• Required work: Give the listing again, word for word.

• The data:
%%
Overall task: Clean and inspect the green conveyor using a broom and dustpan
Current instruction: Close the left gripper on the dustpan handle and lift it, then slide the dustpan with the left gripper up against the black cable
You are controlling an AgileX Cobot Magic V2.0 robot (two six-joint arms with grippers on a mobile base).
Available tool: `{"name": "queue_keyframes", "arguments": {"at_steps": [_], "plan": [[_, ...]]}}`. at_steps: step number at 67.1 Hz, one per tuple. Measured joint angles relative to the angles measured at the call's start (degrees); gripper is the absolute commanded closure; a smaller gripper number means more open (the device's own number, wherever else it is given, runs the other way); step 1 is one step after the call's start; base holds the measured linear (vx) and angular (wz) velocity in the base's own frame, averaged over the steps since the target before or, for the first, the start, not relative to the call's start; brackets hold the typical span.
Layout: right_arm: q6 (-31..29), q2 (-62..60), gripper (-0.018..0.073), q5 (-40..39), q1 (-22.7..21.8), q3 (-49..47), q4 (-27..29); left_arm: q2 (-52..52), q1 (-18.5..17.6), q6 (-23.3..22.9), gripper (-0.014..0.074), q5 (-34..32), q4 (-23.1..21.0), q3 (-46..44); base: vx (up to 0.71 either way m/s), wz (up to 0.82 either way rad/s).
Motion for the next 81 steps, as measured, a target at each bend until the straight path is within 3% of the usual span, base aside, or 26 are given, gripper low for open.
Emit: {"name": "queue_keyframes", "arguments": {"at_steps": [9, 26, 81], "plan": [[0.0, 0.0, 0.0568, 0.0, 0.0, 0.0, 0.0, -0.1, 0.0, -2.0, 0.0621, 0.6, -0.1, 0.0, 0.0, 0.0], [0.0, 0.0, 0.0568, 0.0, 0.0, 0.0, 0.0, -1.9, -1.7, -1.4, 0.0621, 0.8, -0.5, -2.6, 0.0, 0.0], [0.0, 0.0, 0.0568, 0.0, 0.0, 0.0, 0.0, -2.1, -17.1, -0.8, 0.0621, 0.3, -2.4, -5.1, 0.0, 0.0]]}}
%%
• Answer to the exercise:
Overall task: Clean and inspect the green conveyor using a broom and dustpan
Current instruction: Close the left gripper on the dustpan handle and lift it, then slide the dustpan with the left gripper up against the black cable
You are controlling an AgileX Cobot Magic V2.0 robot (two six-joint arms with grippers on a mobile base).
Available tool: `{"name": "queue_keyframes", "arguments": {"at_steps": [_], "plan": [[_, ...]]}}`. at_steps: step number at 67.1 Hz, one per tuple. Measured joint angles relative to the angles measured at the call's start (degrees); gripper is the absolute commanded closure; a smaller gripper number means more open (the device's own number, wherever else it is given, runs the other way); step 1 is one step after the call's start; base holds the measured linear (vx) and angular (wz) velocity in the base's own frame, averaged over the steps since the target before or, for the first, the start, not relative to the call's start; brackets hold the typical span.
Layout: right_arm: q6 (-31..29), q2 (-62..60), gripper (-0.018..0.073), q5 (-40..39), q1 (-22.7..21.8), q3 (-49..47), q4 (-27..29); left_arm: q2 (-52..52), q1 (-18.5..17.6), q6 (-23.3..22.9), gripper (-0.014..0.074), q5 (-34..32), q4 (-23.1..21.0), q3 (-46..44); base: vx (up to 0.71 either way m/s), wz (up to 0.82 either way rad/s).
Motion for the next 81 steps, as measured, a target at each bend until the straight path is within 3% of the usual span, base aside, or 26 are given, gripper low for open.
Emit: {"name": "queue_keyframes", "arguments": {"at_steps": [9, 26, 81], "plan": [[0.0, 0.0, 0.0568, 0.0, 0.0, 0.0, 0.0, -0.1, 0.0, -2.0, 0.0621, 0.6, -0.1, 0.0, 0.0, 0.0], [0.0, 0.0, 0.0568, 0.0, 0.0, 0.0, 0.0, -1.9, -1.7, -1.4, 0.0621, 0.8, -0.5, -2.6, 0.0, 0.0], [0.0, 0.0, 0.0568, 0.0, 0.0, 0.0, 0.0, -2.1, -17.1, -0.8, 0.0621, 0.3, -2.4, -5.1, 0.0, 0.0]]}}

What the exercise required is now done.